● **WORK INSTRUCTION**:
Below is a listing to transcribe in full and exactly; keep the pictures out.

• • • •

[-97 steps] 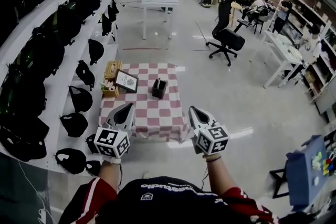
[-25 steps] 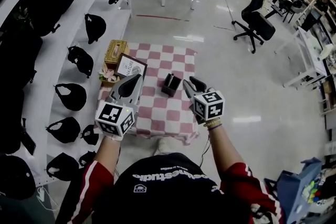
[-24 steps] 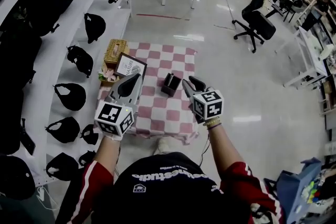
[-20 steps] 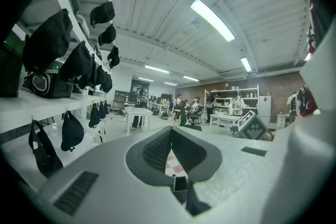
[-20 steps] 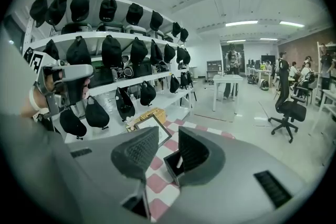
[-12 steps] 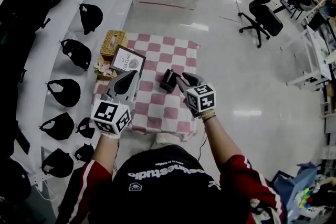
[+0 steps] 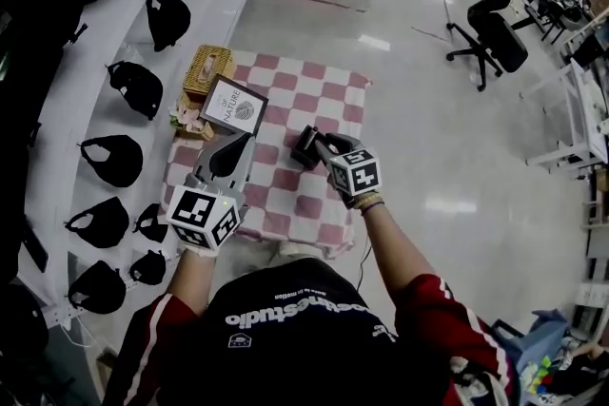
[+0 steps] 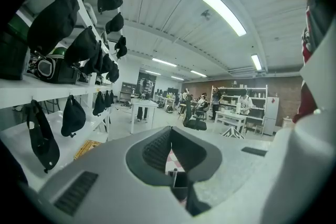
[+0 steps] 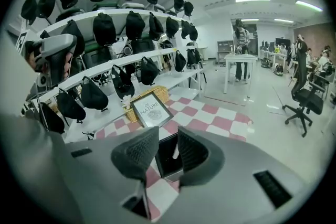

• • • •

● **TASK ANSWER**:
[-97 steps] 
[-25 steps] 
[-24 steps] 
[-20 steps] 
[-20 steps] 
[-12 steps] 
[+0 steps] 
[+0 steps] 
[+0 steps] 

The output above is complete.